» **What you should do**: With the line containing "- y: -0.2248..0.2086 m" as the start and the line containing "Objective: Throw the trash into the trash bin" as the end, transcribe that span of the entries below exactly, including both.

[Items from a data source]
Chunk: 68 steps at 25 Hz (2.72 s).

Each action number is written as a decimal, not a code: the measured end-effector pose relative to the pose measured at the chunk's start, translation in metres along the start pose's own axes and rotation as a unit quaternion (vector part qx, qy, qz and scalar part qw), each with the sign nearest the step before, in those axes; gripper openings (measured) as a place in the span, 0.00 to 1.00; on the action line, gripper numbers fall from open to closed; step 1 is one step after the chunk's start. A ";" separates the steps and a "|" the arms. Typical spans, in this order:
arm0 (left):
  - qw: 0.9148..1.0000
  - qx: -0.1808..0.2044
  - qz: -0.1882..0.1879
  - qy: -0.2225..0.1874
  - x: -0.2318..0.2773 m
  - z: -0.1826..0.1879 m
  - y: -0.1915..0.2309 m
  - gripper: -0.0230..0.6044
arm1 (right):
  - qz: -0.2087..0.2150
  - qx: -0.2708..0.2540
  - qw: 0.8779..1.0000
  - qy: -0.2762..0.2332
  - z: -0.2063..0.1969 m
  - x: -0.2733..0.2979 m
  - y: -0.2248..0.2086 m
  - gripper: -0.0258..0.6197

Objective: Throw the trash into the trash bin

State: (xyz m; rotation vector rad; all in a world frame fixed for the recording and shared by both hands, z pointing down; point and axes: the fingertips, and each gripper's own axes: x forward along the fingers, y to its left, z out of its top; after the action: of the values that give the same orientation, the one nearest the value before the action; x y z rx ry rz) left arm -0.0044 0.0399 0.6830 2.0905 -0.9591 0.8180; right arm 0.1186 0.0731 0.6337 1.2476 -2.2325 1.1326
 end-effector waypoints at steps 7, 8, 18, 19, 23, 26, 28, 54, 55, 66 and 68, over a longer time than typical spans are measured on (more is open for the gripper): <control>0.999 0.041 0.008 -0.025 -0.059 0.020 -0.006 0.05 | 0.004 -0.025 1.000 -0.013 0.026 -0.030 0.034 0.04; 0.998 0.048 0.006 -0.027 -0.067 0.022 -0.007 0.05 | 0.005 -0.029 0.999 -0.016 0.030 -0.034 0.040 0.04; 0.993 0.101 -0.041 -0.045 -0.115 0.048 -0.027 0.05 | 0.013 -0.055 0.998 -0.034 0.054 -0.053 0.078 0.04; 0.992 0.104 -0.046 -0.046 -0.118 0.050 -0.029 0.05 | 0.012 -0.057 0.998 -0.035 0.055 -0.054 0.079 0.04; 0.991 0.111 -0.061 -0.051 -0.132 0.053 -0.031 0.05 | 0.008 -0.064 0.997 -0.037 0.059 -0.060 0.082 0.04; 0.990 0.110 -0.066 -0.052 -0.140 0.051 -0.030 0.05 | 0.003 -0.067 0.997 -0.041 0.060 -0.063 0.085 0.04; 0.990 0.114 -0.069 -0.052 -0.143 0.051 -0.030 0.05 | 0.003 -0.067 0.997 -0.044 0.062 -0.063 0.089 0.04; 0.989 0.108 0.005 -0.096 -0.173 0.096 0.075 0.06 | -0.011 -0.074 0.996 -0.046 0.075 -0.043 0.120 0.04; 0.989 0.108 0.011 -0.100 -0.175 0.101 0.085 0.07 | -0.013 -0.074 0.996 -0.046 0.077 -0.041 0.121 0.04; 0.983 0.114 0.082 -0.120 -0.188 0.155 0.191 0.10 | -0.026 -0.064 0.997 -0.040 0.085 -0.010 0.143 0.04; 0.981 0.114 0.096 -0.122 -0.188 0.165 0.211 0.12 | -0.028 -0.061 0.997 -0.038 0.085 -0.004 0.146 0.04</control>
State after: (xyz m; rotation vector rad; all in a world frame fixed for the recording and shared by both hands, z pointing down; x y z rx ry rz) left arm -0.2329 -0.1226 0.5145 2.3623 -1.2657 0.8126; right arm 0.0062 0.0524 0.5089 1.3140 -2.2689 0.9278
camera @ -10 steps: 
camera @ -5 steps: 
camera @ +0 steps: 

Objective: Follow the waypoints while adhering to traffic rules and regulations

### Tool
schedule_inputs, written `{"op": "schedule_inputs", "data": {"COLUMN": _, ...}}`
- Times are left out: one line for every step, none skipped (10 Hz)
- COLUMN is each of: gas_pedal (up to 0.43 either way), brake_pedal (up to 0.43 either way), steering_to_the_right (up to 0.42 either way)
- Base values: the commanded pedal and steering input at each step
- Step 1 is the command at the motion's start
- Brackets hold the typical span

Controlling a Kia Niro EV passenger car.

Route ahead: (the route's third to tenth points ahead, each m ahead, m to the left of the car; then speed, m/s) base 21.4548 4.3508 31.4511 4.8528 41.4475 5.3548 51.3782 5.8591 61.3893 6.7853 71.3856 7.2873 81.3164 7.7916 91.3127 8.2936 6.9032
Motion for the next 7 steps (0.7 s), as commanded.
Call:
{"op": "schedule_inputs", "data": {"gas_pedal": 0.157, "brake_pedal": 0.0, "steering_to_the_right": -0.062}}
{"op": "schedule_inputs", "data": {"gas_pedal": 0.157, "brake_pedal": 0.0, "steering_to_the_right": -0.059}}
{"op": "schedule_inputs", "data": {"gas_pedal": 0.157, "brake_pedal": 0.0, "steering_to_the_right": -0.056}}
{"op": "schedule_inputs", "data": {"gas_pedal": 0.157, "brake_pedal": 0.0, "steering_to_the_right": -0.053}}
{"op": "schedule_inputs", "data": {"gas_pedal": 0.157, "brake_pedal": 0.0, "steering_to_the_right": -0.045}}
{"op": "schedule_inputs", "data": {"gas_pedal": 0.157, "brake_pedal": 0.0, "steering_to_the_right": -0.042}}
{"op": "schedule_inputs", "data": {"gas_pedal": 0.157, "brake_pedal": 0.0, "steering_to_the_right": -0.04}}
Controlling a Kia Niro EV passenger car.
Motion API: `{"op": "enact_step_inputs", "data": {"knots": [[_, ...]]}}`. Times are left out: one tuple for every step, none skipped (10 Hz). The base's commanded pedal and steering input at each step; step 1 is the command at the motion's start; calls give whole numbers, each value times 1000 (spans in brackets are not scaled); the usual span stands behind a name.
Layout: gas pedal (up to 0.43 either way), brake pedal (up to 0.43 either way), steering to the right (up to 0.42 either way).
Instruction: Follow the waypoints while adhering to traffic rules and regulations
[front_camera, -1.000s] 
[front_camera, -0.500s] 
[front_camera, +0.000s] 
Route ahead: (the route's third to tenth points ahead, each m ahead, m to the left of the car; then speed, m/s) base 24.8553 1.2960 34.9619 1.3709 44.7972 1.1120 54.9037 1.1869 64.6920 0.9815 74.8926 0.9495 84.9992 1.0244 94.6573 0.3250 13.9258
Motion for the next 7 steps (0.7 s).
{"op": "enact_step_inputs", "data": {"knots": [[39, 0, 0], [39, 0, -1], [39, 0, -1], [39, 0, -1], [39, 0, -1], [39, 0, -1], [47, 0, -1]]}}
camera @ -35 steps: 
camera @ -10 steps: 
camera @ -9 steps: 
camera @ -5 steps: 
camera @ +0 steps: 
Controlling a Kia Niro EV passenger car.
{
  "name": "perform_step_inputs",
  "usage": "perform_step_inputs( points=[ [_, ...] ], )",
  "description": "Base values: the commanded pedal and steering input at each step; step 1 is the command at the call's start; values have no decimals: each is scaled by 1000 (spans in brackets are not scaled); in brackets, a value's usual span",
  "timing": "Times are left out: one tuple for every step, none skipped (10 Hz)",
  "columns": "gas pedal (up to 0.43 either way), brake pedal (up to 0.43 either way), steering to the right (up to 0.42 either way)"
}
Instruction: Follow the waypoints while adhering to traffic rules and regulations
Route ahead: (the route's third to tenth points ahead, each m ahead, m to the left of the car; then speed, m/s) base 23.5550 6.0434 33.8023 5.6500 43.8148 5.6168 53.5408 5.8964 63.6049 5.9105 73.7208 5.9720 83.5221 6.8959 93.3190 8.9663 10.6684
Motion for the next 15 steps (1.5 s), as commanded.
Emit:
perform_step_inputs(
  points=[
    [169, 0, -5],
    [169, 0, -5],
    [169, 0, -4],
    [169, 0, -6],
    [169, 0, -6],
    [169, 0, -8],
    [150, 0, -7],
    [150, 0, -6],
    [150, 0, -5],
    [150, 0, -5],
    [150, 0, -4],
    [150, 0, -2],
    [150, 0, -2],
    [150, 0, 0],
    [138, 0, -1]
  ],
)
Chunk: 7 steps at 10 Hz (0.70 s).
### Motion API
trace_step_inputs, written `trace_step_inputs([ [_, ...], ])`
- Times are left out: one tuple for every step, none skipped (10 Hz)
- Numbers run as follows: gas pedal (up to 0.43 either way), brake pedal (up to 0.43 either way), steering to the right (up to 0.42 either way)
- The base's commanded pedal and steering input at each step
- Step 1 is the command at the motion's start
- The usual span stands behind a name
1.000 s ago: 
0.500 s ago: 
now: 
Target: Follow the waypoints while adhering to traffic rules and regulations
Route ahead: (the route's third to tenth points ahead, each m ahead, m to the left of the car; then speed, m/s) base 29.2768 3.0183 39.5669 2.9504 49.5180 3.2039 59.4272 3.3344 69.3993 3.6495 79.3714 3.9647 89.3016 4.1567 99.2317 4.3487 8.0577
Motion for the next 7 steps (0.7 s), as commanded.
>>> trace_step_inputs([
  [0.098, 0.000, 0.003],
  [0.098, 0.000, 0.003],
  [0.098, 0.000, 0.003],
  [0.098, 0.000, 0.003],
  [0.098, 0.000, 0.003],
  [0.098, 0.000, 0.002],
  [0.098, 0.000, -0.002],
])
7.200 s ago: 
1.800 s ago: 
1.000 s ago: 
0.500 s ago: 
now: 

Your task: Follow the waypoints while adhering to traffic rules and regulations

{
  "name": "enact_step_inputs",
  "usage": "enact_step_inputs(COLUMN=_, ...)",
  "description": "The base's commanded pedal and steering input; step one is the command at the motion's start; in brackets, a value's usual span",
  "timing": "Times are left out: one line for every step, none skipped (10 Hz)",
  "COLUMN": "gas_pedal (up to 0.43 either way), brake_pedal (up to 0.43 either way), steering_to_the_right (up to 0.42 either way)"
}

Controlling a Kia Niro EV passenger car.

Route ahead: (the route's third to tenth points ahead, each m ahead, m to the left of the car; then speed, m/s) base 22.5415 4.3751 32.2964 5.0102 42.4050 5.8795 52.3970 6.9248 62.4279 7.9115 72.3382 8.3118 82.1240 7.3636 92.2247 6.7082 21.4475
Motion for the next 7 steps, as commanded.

» **Worked solution**:
  - y: -0.2248..0.2086 m
  - gripper: -0.0258..0.6197

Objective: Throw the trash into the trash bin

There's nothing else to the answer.